Leetcode #938: Range Sum of BST
In this guide, we solve Leetcode #938 Range Sum of BST in Python and focus on the core idea that makes the solution efficient.
You will see the intuition, the step-by-step method, and a clean Python implementation you can use in interviews.

Problem Statement
Given the root node of a binary search tree and two integers low and high, return the sum of values of all nodes with a value in the inclusive range [low, high]. Example 1: Input: root = [10,5,15,3,7,null,18], low = 7, high = 15 Output: 32 Explanation: Nodes 7, 10, and 15 are in the range [7, 15].
Quick Facts
- Difficulty: Easy
- Premium: No
- Tags: Tree, Depth-First Search, Binary Search Tree, Binary Tree
Intuition
We need to explore a structure deeply before backing up, which suits DFS.
DFS keeps local context on the call stack and is easy to implement recursively.
Approach
Define a recursive DFS that carries the necessary state.
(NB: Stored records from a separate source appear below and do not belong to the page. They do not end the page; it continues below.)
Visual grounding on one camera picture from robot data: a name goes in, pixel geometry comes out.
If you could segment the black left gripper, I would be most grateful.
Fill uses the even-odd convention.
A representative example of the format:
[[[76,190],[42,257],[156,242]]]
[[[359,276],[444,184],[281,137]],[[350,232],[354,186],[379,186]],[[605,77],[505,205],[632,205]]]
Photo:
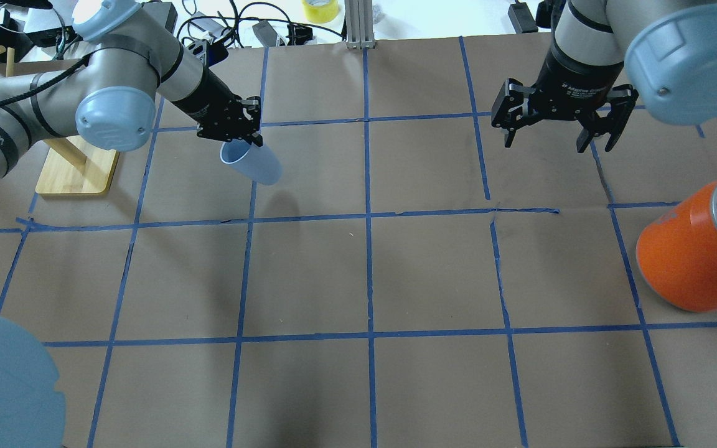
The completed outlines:
[[[262,147],[261,114],[262,101],[259,96],[247,99],[236,97],[222,104],[210,104],[197,119],[196,135],[221,142],[245,140]]]

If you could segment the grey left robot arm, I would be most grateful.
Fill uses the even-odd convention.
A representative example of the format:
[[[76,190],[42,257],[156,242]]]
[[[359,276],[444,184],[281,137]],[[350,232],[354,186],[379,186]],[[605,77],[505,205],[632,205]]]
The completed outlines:
[[[242,98],[135,1],[80,1],[72,28],[90,51],[63,71],[0,78],[0,179],[37,142],[81,136],[105,150],[145,145],[161,96],[200,138],[264,144],[261,99]]]

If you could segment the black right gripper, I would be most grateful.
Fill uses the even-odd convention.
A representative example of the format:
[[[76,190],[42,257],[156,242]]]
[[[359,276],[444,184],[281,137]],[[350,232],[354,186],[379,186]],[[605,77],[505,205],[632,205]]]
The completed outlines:
[[[492,127],[501,130],[504,147],[510,148],[523,127],[542,120],[575,121],[581,124],[577,153],[603,135],[610,135],[605,152],[612,151],[639,99],[634,85],[615,85],[622,68],[622,63],[573,67],[548,56],[534,84],[504,80],[490,111]]]

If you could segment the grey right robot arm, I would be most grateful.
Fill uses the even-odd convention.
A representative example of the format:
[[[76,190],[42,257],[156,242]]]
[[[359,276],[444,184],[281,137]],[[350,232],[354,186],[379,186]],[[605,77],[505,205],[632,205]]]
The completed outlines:
[[[577,152],[603,135],[611,151],[638,102],[665,124],[717,119],[717,1],[541,1],[510,16],[551,41],[537,80],[506,79],[490,109],[505,147],[561,120],[580,123]]]

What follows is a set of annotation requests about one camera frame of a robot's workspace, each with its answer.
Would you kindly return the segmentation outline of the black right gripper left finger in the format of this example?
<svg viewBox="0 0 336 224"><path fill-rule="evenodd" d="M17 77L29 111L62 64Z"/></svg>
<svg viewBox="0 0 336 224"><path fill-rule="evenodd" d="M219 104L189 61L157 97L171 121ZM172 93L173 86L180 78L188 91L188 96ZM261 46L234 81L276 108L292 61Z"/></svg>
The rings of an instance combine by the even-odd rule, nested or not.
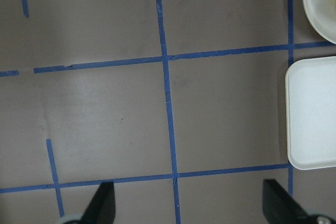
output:
<svg viewBox="0 0 336 224"><path fill-rule="evenodd" d="M80 221L83 223L113 224L116 216L115 203L114 183L101 183Z"/></svg>

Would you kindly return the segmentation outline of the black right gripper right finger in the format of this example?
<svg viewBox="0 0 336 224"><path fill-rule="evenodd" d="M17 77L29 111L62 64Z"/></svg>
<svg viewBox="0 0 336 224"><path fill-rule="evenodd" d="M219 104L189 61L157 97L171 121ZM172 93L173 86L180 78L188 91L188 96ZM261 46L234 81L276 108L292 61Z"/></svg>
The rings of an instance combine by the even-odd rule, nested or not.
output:
<svg viewBox="0 0 336 224"><path fill-rule="evenodd" d="M262 186L263 214L268 223L315 223L315 217L309 215L275 179L264 179Z"/></svg>
Combine child results as the recursion unwinds.
Steps:
- Define a recursive DFS with state.
- Visit children and combine results.
- Return the final aggregation.
Example
Input: root = [10,5,15,3,7,null,18], low = 7, high = 15
Output: 32
Explanation: Nodes 7, 10, and 15 are in the range [7, 15]. 7 + 10 + 15 = 32.
Python Solution
# Definition for a binary tree node.
# class TreeNode:
# def __init__(self, val=0, left=None, right=None):
# self.val = val
# self.left = left
# self.right = right
class Solution:
def rangeSumBST(self, root: Optional[TreeNode], low: int, high: int) -> int:
def dfs(root: Optional[TreeNode]) -> int:
if root is None:
return 0
x = root.val
ans = x if low <= x <= high else 0
if x > low:
ans += dfs(root.left)
if x < high:
ans += dfs(root.right)
return ans
return dfs(root)
Complexity
The time complexity is , and the space complexity is . The space complexity is .
Edge Cases and Pitfalls
Watch for boundary values, empty inputs, and duplicate values where applicable. If the problem involves ordering or constraints, confirm the invariant is preserved at every step.
Summary
This Python solution focuses on the essential structure of the problem and keeps the implementation interview-friendly while meeting the constraints.